The Baader Meinhof Group, otherwise known as the Red Army Faction, was once the most feared terrorist group in Europe, as much the cause of public dread and heightened security as Al Qaeda is today. Uli Edel’s film “The Baader Meinhof Complex”, based on a book by Stefan Aust, tries to explain the forces that gave rise to the group, and covers more than a decade of its activities. Gary Pollard’s been to see it.

Shadow puppetry has been around for a long time, and is part of many cultures, including China, where it was particularly popular during the Tang and Song Dynasties. Today, one practitioner of the art, Li Jianxin, has settled in Hong Kong to introduce shadow puppetry to a wider community.

img_0789Joining us in the studio tonight is cellist Artem Konstantinov and Sarah Tsang of the Hong Kong Cellist Society. The society has organised a cello festival that includes master classes, a master recital by Artem, and a participants’concert. In our studio Artem plays a sarabande from Bach’s third cello suite.

In the Show – 21st April 2009

At just 34, violinist Julian Rachlin has performed with many top orchestras, brought audiences all around the world to their feet, and been given the coveted “Accademia Musicale Chigiana International Prize”, one of the most prestigious awards for classical musicians. Over the weekend, he was bringing a touch of Russia to Hong Kong. He spoke to The Works before his concert, and revealed that neither the violin nor the viola, both of which he regularly plays, are his first love.

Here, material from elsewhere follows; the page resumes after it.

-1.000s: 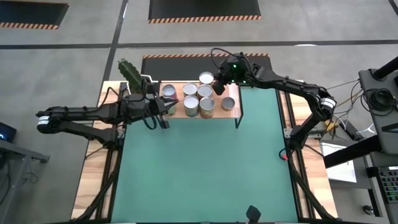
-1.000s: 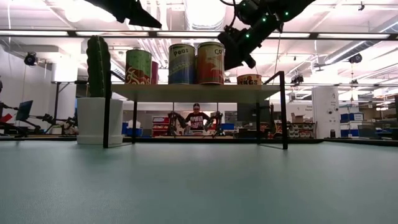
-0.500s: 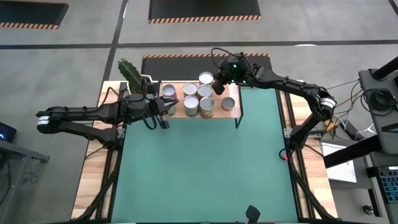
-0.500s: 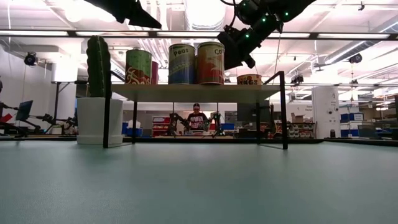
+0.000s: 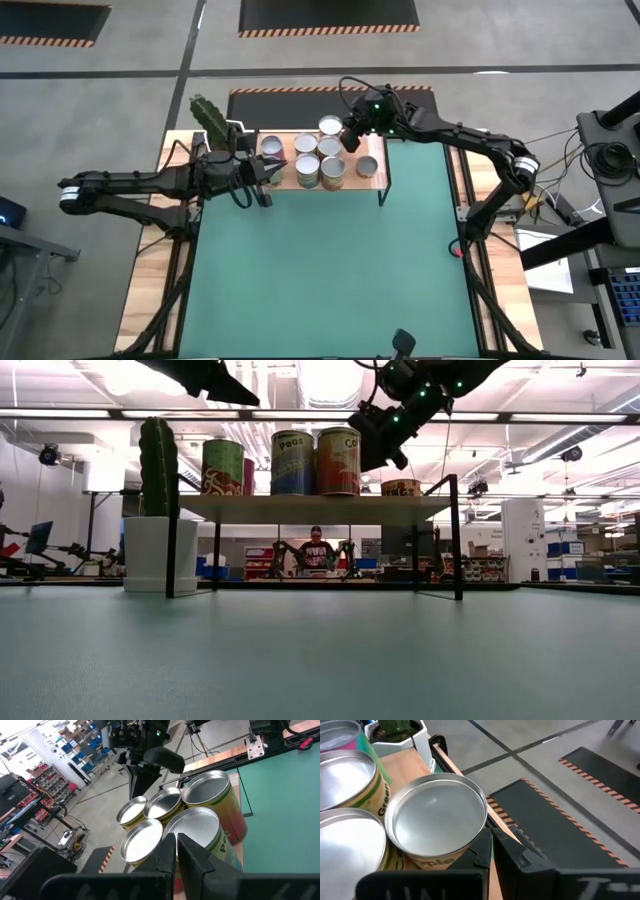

The Amazing 50 Foot Woman, the Blob, the Fly, the Creature from the Black Lagoon, Mothra – to fans of so-called monster movies from the 1950s and 1960s they will need no introduction, and variations of all of them turn up in Dreamworks new “Monsters vs Aliens”.

In the new computer animated movie they have become Ginormica, BOB, Dr Cockroach PhD, the Missing Link, and Insectosaurus, and – in another throwback to the 1950s – you can see them in 3D. Our film reviewer Gary Pollard donned dark glasses to take a look.

Until the 17th June, the Sun Yat-sen museum in Central’s Castle Road is presenting an exhibition devoted to Soong Ching-ling, the wife of Dr Sun Yat-sen and the Honorary President of the People’s Republic of China. The exhibition contains over 70 artefacts and photographs, many of which come from Soong Ching-ling’s personal collection, and are on loan to an outside institution for the first time.img_07598

Singer Pete Moore and his band bring to their performances a little bit of jazz, a little bit of funk, and a little bit of soul.

Tonight a stripped-down version of the band is performing 10CC’s “I’m Not in Love”.

To get a taste of the band, and the rest of the show, in a streaming video, please click here.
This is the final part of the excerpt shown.